Zübeyde Kara ist seit 2022 im St. Josefs-Krankenhaus tätig und hat seither mit hoher fachlicher Expertise, großem Engagement und spürbarer Leidenschaft die Gastroenterologie entscheidend vorangetrieben. Was sie dabei besonders auszeichnet, ist ihr Blick über Fachgrenzen hinaus und ihr Anspruch, Versorgung konsequent aus Patient*innensicht zu denken. Heute leitet sie ein engagiertes fünfköpfiges Team und hat den Bereich zu einer zentralen diagnostischen und therapeutischen Schnittstelle weiterentwickelt.
Gemeinsam mit Ralf Uhlig hat sie die Viszeralmedizin als modernes, interdisziplinäres Versorgungskonzept maßgeblich aufgebaut und geprägt. Ergebnis ist eine enge, abgestimmte Zusammenarbeit von Gastroenterologie und Chirurgie, die Diagnostik und Therapie nahtlos miteinander verbindet.
Im daraus entstandenen Bauchzentrum zeigt sich, was das konkret bedeutet: kurze Wege, enge Abstimmung und eine Versorgung ohne Zeitverlust.
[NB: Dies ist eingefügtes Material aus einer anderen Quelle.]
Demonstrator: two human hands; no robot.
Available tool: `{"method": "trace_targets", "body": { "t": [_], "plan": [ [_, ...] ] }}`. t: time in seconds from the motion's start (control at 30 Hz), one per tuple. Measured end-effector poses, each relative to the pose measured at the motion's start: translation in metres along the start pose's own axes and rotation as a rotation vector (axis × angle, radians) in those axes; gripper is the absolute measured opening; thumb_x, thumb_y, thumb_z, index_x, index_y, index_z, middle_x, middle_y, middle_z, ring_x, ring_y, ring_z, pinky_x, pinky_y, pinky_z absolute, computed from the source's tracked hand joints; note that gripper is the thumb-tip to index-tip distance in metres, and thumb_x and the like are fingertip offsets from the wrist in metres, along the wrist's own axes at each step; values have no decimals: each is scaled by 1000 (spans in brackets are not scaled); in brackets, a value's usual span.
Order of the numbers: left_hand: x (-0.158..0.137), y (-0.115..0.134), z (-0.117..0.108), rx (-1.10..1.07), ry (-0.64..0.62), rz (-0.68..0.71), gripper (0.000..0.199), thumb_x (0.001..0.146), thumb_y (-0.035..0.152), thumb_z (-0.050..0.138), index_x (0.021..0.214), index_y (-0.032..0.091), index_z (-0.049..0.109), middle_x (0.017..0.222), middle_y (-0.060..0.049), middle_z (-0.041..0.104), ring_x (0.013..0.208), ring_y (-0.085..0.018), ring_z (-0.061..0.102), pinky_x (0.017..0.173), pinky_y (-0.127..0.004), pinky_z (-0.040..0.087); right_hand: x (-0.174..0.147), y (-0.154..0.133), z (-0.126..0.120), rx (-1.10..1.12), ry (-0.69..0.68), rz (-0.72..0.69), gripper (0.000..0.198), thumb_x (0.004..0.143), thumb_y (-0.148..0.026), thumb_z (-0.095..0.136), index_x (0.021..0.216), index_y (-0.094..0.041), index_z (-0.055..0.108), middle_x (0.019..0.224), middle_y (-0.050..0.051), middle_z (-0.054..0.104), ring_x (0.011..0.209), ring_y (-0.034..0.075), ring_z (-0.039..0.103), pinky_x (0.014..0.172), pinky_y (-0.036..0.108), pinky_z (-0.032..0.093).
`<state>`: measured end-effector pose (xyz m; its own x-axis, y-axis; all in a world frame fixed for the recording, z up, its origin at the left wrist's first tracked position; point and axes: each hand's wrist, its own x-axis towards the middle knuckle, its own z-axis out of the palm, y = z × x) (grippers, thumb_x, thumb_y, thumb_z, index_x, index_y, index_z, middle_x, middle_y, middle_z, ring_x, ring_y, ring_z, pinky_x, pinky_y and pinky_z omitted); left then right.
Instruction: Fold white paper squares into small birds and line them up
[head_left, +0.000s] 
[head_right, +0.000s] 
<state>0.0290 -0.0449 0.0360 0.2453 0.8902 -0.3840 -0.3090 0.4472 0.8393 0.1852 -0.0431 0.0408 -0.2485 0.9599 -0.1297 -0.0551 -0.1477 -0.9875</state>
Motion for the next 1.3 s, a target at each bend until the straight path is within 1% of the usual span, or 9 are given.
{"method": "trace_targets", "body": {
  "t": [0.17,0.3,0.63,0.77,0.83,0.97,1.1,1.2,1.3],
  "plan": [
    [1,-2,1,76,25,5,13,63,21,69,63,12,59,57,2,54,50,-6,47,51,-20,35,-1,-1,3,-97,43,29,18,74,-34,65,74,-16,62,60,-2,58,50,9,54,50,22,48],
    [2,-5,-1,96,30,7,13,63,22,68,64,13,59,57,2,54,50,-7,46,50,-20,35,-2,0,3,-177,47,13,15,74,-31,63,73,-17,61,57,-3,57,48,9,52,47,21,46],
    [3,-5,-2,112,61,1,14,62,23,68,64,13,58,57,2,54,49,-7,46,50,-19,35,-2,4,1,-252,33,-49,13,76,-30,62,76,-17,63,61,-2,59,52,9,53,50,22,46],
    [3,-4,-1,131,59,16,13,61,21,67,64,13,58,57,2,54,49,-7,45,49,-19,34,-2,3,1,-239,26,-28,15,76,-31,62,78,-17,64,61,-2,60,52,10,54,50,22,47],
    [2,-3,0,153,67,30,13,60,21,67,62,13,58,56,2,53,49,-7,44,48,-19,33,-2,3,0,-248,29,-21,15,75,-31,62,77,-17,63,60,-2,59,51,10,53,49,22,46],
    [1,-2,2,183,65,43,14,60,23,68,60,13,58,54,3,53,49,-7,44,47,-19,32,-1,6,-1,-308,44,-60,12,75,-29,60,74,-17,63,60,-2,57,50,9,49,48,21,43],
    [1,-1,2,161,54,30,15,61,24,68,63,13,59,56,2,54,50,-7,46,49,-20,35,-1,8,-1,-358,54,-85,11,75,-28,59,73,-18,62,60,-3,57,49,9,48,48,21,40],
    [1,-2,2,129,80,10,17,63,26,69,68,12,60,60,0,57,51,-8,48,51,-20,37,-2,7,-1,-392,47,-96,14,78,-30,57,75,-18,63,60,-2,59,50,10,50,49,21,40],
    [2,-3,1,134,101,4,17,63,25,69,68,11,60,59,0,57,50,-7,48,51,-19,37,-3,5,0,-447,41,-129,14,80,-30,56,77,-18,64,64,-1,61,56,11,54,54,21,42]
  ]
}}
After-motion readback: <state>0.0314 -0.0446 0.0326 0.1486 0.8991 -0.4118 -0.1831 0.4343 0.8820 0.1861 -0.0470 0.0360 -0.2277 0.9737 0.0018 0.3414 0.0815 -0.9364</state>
Patientinnen und Patienten mit Erkrankungen der Verdauungsorgane profitieren von einer strukturierten, fachübergreifenden Behandlung, die gastroenterologische, endoskopische und chirurgische Expertise bündelt. In dieser Form ist das Konzept in Brandenburg etwas Besonderes.
Mit der Berufung von Frau Kara zur Chefärztin setzt das Alexianer St. Josefs-Krankenhaus ein klares strategisches Signal: Der weitere Ausbau der Viszeralmedizin gehört zu den zentralen Versorgungsschwerpunkten des Standortes. Vor dem Hintergrund der sich wandelnden Versorgungslandschaft gewinnen spezialisierte, interdisziplinär ausgerichtete Leistungsbereiche zunehmend an Bedeutung. Entsprechend werden Versorgungsstrukturen gezielt weiterentwickelt und zukunftsorientiert ausgebaut.
Damit steht die Entscheidung nicht nur für Kontinuität in der fachlichen Entwicklung, sondern auch für die konsequente Ausrichtung auf zukunftsfähige Versorgungsmodelle.